I take in his features, the small, dark mole on the side of his cheekbone—mine is lower, the center of my jaw, and Mom always called it my beauty mark. Light brown eyes, oval face, black hair next to very fair skin. The physical features are somewhat wrong, but the coloring is exactly the same. He knows my mom. Her real name. The one she changed twenty years ago.

I shake my head and grab Lewis’s arm. “No.” It’s the only word I have for this man. I drag Lewis out of the lounge toward the employee entrance.

“Gen,” Lewis says once we’re on the casino floor. “What’s going on?” He looks over his shoulder at the guy staring after us, the man’s expression troubled.

I lose it halfway to the basement door. Tears stream down my face. It’s been a stressful week, but this? I always wondered if I’d meet him someday.

I can’t deal. Not now. Not ever. Panic tightens my chest, my breathing short and wheezy. If this is him, he abandoned me. He’s out of my life. Door closed.

Lewis holds my shoulders and stops me. He touches a tear with the pad of his thumb and pulls me to the side of a slot machine, wrapping his arms around me. I grip his shirt and plaster my face in it.

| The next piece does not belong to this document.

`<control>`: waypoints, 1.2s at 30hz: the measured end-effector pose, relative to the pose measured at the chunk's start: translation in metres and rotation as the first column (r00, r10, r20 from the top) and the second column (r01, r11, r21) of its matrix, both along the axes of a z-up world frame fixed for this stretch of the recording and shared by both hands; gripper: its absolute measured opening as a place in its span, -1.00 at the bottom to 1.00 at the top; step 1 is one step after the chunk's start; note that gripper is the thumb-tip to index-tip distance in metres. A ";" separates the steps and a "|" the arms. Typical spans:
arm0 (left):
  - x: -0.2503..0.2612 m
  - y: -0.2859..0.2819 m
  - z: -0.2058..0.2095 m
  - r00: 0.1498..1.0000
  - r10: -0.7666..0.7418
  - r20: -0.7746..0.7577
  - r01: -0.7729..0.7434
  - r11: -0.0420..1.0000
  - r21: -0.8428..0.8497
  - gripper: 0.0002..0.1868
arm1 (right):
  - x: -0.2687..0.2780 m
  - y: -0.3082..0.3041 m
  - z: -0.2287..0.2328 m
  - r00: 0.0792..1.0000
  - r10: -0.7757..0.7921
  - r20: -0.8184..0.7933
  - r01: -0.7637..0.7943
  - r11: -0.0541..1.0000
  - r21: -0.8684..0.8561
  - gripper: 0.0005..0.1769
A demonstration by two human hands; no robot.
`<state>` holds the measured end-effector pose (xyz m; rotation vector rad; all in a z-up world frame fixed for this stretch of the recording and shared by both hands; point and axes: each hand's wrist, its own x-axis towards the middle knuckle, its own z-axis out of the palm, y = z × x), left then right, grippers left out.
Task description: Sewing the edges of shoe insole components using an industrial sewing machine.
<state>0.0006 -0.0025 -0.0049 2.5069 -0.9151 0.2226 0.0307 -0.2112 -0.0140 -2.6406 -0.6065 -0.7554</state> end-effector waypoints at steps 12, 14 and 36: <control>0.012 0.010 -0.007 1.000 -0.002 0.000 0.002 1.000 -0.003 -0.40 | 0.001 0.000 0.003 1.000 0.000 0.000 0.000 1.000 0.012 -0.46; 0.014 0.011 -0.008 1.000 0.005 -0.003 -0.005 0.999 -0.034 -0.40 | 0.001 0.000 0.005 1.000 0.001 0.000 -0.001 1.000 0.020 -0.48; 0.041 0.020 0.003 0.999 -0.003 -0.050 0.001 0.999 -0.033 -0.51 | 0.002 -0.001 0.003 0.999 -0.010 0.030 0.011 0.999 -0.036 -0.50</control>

Lewis witnessed everything I went through with Drake. He even accepted the truth about my mother and father—but that was when my father was an unknown quantity. If this person is who my instincts say he is, this is huge.

Who knows for sure what my mom was to my father? The only thing I know is that she had me and he left us. My worst fear, and the only logical explanation, is that I’m the result of some fling, a one-night stand.

God, what does this guy want? I don’t want to know the sordid details. I’m not supposed to know.

“Did that guy do something to you?” Lewis asks. “I hit him. I thought he tried—but his wife said he did nothing, and you didn’t seem upset when you woke. Now I wonder—” His voice is deep, a little scary. “Did he touch you?” Lewis’s voice cracks on the last word.

He said he’d hurt any man that looked at me wrong, but I thought it was talk. I don’t understand this kind of devotion. Guys don’t protect you from pain; they’re often the cause of it. And they don’t stick around.

Lewis isn’t simply acting macho, he seems pained, as if the idea of someone hurting me hurts him.

“No, nothing like that.” I glance back. The Kendrick man and his wife have gone. “I think… I think he’s my father.”